▶ PROBLEM STATEMENT
Please output the line that contains "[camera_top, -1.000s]" and all later lines of the material, exactly, through the end.

▶ SUPPLIED MATERIAL
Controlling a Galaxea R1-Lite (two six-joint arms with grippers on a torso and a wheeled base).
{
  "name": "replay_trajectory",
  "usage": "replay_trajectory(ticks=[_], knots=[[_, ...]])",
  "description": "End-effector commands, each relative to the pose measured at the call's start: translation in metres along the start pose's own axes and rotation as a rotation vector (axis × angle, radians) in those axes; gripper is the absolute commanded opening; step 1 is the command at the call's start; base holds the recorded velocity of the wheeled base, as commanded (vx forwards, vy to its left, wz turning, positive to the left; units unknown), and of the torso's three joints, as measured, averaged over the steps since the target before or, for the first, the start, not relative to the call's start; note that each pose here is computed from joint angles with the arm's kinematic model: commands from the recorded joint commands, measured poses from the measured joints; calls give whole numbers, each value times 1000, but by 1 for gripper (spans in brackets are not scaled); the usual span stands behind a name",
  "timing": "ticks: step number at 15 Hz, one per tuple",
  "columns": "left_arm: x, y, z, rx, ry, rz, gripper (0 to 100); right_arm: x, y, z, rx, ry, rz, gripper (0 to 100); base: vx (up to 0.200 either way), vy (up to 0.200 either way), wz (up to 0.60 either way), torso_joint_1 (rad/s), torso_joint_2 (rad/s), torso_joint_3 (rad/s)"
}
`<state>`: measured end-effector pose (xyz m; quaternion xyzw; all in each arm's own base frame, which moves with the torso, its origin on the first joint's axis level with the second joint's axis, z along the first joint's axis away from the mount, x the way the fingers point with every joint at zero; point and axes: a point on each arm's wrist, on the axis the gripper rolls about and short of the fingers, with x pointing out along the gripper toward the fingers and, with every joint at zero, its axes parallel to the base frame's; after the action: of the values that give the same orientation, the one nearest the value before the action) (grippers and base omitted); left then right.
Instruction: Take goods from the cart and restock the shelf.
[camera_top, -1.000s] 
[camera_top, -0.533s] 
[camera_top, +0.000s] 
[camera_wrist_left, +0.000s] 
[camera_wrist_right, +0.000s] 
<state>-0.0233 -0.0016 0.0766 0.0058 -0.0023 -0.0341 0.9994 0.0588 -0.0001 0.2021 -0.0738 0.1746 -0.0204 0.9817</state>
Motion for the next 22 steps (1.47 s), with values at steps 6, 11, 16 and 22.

▶ SOLUTION TO THIS TASK
[camera_top, -1.000s] 
[camera_top, -0.533s] 
[camera_top, +0.000s] 
[camera_wrist_left, +0.000s] 
[camera_wrist_right, +0.000s] 
<state>-0.0233 -0.0016 0.0766 0.0058 -0.0023 -0.0341 0.9994 0.0588 -0.0001 0.2021 -0.0738 0.1746 -0.0204 0.9817</state>
Motion for the next 22 steps (1.47 s), with values at steps 6, 11, 16 and 22.

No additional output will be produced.